One of the ideas I had was to create an external rmi registry whose lifecycle can be managed by the library explicitly. I had a quick go at using the command line to launch the registry and get the remote library to connect to it, but I couldn't get it to work in the short timeframe that I had available to try it.

I don't know enough about Java RMI to be able to gauge if this seems like a good solution but it seems possible.

Another, possibly prohibitively expensive, solution might be to convert the interface from Java RMI to a robot framework remote server. In our environment, I have wrapped the remote library into a remote server anyway as I need to run the robot tests to run in CPython.

jussimalinen commented 11 years ago

I dont know enough about rmi to really say if external rmi registry would work. To be honest, I dont like the current setup, too many problems, too many layers of indirection, and too many components/frameworks I am not proficient enough with.

Converting RemoteApplications to use Remote server is a very tempting idea. I was already thinking of giving it a try. (As a separate project though.) That would simplify the code considerably and as a bonus would allow executing the tests from python.

fheineIDBS commented 11 years ago

Just had a quick go at implementing the jrobotremoteserver in a premain and that works but as Jetty is running as a non-daemon thread this has the same problem with not shutting down. A quick trawl of the web for an XML-RPC server that is capable of running in a daemon thread hasn't turned up anything so far.

fheineIDBS commented 11 years ago

Have done some more work on this. I tried implementing a library with a python front-end that uses PY4J to make calls to an injected gateway. This seems to work reasonably well, but I am having problems with some of our applications that seem to be caused by some of the things PY4J does to the classpath.

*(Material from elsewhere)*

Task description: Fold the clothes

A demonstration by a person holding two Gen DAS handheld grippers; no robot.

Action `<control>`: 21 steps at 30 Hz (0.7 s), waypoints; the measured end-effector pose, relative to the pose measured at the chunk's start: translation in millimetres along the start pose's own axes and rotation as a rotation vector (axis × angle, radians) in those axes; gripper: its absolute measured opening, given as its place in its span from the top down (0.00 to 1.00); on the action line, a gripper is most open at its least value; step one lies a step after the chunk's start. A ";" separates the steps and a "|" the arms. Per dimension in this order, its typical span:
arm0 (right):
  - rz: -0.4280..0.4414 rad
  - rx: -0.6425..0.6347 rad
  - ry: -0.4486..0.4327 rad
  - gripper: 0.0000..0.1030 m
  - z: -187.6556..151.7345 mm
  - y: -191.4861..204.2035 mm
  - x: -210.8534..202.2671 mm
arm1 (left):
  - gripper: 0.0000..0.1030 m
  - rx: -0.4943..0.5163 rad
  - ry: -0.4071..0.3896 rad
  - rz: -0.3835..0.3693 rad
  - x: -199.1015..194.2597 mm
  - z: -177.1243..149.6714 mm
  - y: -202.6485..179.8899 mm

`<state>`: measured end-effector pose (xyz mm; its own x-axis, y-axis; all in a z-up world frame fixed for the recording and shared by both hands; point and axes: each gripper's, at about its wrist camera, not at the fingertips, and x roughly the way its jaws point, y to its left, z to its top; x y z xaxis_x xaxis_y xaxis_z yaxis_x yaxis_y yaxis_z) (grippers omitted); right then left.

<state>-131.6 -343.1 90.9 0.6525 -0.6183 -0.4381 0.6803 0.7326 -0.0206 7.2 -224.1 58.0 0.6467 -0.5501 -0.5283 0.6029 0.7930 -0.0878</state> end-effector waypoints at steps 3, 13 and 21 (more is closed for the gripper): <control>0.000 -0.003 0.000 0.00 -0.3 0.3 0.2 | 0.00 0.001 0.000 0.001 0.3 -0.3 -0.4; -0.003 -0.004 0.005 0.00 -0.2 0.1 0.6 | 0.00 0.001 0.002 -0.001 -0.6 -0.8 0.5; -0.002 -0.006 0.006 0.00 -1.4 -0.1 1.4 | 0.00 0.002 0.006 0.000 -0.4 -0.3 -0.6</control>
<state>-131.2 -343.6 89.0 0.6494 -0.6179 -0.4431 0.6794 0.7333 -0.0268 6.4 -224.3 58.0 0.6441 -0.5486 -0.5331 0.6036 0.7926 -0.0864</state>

I am now getting to the point where the most sensible thing seems to be, to implement a simple remote server that can be injected directly. That way the impact on the Java environment of the running application can be tightly controlled. As all the XML-RPC server libraries I can find are built for significant loads with extensive dependencies and non-daemon threads, the only way I can see is by just implementing a basic XML-RPC server from scratch.

Let me know if you have any better ideas.